> _What to produce_
Check each line of the data for "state" and select those that have it.

> _Given information_
+ + + +

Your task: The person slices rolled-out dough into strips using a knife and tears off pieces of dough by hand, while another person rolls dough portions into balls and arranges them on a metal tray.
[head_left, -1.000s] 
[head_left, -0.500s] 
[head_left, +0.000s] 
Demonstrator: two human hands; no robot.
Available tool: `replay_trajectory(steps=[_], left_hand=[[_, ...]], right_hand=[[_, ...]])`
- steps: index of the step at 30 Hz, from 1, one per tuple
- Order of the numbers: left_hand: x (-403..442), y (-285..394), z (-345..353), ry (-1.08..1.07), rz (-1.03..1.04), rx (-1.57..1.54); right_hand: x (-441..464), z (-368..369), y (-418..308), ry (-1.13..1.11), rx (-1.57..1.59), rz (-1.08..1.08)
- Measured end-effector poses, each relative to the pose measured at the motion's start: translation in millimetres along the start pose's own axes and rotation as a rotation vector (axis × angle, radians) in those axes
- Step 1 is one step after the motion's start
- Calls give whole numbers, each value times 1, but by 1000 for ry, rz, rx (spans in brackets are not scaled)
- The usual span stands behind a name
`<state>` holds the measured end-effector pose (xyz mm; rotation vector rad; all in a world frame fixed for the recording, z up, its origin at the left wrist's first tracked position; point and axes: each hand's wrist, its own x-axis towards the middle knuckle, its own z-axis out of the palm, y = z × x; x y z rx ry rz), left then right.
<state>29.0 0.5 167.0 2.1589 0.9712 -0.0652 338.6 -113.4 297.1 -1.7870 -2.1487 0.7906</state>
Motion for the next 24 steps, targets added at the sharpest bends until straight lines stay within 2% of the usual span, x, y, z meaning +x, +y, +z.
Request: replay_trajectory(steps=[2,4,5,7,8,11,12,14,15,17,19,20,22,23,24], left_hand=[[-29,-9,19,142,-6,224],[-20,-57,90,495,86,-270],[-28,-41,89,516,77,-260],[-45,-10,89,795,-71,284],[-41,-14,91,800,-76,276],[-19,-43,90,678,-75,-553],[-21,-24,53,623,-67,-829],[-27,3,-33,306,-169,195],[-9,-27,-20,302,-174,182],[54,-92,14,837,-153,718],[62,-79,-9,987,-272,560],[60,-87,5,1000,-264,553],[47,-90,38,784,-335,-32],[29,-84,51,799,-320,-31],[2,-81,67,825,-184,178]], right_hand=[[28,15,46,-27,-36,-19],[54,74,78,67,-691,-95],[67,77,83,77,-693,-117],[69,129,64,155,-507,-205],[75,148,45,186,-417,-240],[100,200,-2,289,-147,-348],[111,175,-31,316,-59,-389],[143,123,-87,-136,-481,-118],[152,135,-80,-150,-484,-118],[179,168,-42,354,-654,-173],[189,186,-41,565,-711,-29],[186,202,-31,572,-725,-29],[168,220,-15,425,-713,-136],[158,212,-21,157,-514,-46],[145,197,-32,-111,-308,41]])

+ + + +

> _Result of this task_
`<state>` holds the measured end-effector pose (xyz mm; rotation vector rad; all in a world frame fixed for the recording, z up, its origin at the left wrist's first tracked position; point and axes: each hand's wrist, its own x-axis towards the middle knuckle, its own z-axis out of the palm, y = z × x; x y z rx ry rz), left then right.
<state>29.0 0.5 167.0 2.1589 0.9712 -0.0652 338.6 -113.4 297.1 -1.7870 -2.1487 0.7906</state>

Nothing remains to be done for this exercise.